Defendants moved to dismiss all seven claims, and the magistrate judge
issued a report and recommendation (“R&R”) recommending that all be dismissed.
First, the R&R acknowledged that while Trevari brought his claims under 42
U.S.C. § 1983, that statute covers only state actors, and relief against federal actors
is instead available under Bivens v. Six Unknown Named Agents of Federal
Bureau of Narcotics, 403 U.S. 388, 91 S. Ct. 1999 (1971). Construing Trevari’s
pro se petition broadly, the magistrate allowed him to proceed under Bivens, but
found Trevari’s claims for failure to protect, administrative confinement, and
denial of medical care all failed because alternative remedies exist under state law
to address those claims.
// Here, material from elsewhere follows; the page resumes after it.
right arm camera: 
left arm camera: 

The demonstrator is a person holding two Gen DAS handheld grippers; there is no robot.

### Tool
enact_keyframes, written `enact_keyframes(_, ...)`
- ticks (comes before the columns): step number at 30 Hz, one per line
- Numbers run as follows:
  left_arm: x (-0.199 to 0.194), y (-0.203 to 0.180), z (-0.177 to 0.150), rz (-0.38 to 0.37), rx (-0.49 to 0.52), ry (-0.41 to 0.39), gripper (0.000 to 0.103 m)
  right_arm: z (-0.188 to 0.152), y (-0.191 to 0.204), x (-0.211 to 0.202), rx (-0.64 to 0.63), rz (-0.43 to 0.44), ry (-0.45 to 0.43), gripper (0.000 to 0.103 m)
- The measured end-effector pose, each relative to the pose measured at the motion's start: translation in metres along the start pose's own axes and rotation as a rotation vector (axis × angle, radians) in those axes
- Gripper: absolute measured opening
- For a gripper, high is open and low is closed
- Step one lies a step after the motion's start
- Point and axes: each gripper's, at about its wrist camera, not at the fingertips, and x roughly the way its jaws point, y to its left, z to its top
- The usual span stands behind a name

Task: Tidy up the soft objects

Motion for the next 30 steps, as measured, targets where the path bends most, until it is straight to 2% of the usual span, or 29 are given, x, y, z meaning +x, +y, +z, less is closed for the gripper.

As for the remaining claims arising under the First
Amendment and Equal Protection Clause, the R&R recommended dismissal for
lack of exhaustion because Trevari had not filed any internal appeals as part of the
prison’s grievance process.
Over Trevari’s objections, the district court adopted the R&R and dismissed
his claims. On appeal, Trevari contends the district court erred in dismissing his
claims for lack of exhaustion. He argues he complied with the grievance
procedures at the Deyton Facility, or deviated from those procedures only when
they proved futile.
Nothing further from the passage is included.